▸ EXERCISE OBJECTIVE:
The listing below holds a line with "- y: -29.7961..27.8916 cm" and a line with "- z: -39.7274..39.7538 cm". Reproduce those two lines exactly, plus everything between them.

▸ PROVIDED DATA:
# # # #

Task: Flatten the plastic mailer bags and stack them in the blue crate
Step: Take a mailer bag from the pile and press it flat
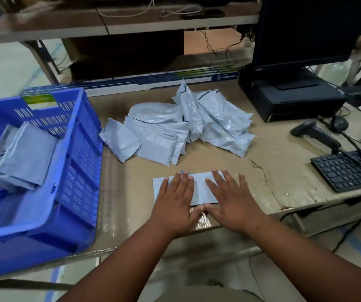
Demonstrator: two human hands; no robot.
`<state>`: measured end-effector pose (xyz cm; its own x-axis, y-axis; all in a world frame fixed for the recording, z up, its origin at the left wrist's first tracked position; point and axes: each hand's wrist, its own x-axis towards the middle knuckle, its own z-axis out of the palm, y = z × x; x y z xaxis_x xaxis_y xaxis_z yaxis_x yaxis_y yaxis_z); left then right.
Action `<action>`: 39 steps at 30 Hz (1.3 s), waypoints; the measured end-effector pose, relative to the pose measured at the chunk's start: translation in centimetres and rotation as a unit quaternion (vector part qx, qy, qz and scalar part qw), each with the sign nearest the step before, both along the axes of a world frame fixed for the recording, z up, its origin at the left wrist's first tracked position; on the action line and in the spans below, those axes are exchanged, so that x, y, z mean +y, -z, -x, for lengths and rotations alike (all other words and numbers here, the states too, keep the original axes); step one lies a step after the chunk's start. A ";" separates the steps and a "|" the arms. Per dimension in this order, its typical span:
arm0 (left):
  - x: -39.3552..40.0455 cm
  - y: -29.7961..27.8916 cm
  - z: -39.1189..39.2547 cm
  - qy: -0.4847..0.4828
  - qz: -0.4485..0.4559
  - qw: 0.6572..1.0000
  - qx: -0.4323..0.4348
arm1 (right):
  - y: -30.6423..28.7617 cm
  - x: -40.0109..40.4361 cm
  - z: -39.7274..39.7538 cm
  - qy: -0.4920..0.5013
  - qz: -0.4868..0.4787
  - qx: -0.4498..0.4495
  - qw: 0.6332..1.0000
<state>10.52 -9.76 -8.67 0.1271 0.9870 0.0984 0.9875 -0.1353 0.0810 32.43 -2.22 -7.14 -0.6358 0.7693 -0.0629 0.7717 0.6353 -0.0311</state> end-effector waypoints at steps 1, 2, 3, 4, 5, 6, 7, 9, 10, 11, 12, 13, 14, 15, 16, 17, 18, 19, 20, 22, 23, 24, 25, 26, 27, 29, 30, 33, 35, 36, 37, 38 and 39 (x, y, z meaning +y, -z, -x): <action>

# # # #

▸ ANSWER SECTION:
  - y: -29.7961..27.8916 cm
  - z: -39.1189..39.2547 cm
  - qy: -0.4847..0.4828
  - qz: -0.4485..0.4559
  - qw: 0.6572..1.0000
  - qx: -0.4323..0.4348
arm1 (right):
  - y: -30.6423..28.7617 cm
  - x: -40.0109..40.4361 cm
  - z: -39.7274..39.7538 cm

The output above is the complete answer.